- _INSTRUCTIONS TO FOLLOW_
In the copy, include no images, and repeat each entry precisely as written.

SUPPLIED MATERIAL section start

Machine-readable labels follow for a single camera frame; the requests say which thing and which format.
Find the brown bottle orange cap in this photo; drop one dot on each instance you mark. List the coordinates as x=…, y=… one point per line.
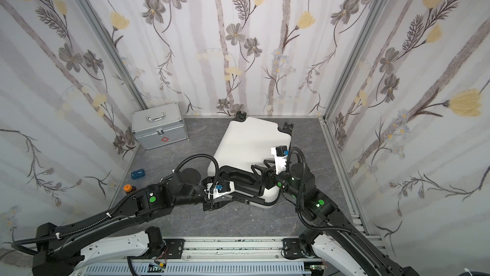
x=129, y=188

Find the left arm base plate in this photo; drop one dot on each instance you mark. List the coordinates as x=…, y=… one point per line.
x=172, y=249

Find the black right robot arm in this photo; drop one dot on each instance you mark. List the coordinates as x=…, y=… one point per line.
x=329, y=234

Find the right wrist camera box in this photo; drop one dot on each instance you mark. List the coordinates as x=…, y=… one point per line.
x=280, y=158

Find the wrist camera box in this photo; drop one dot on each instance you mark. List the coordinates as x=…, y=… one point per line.
x=280, y=158
x=220, y=189

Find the white slotted cable duct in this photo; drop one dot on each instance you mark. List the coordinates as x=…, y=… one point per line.
x=226, y=268

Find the white hard-shell suitcase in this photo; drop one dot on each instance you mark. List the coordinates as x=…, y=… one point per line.
x=245, y=145

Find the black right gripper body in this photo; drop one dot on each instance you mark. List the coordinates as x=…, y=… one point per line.
x=270, y=176

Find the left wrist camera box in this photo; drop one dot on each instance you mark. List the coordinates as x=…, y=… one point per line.
x=220, y=189

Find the silver aluminium first-aid case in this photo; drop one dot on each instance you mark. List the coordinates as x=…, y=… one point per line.
x=159, y=126

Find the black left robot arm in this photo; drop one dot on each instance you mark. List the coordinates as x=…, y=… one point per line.
x=60, y=250

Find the small blue box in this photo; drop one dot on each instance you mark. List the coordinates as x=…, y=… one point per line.
x=137, y=174

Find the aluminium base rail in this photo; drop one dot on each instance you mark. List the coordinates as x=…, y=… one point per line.
x=199, y=248

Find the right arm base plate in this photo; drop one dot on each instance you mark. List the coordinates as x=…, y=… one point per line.
x=292, y=249

SUPPLIED MATERIAL section end

- _EXERCISE ANSWER_
Machine-readable labels follow for a single camera frame; the requests say which thing and which format.
Find the brown bottle orange cap in this photo; drop one dot on each instance you mark. List the coordinates as x=…, y=… one point per line.
x=129, y=188

Find the left arm base plate in this photo; drop one dot on each instance you mark. List the coordinates as x=…, y=… one point per line.
x=172, y=249

Find the black right robot arm in this photo; drop one dot on each instance you mark. List the coordinates as x=…, y=… one point per line.
x=329, y=234

Find the right wrist camera box in this photo; drop one dot on each instance you mark. List the coordinates as x=…, y=… one point per line.
x=280, y=158

Find the wrist camera box in this photo; drop one dot on each instance you mark. List the coordinates as x=…, y=… one point per line.
x=280, y=158
x=220, y=189

Find the white slotted cable duct in this photo; drop one dot on each instance you mark. List the coordinates as x=…, y=… one point per line.
x=226, y=268

Find the white hard-shell suitcase in this photo; drop one dot on each instance you mark. List the coordinates as x=…, y=… one point per line.
x=245, y=145

Find the black right gripper body in this photo; drop one dot on each instance you mark. List the coordinates as x=…, y=… one point per line.
x=270, y=176

Find the left wrist camera box in this photo; drop one dot on each instance you mark. List the coordinates as x=…, y=… one point per line.
x=220, y=189

Find the silver aluminium first-aid case in this photo; drop one dot on each instance you mark. List the coordinates as x=…, y=… one point per line.
x=159, y=126

Find the black left robot arm in this photo; drop one dot on each instance you mark. List the coordinates as x=…, y=… one point per line.
x=60, y=250

Find the small blue box in this photo; drop one dot on each instance you mark. List the coordinates as x=…, y=… one point per line.
x=137, y=174

Find the aluminium base rail in this photo; drop one dot on each instance you mark. List the coordinates as x=…, y=… one point per line.
x=199, y=248

Find the right arm base plate in this photo; drop one dot on each instance you mark. List the coordinates as x=…, y=… one point per line.
x=292, y=249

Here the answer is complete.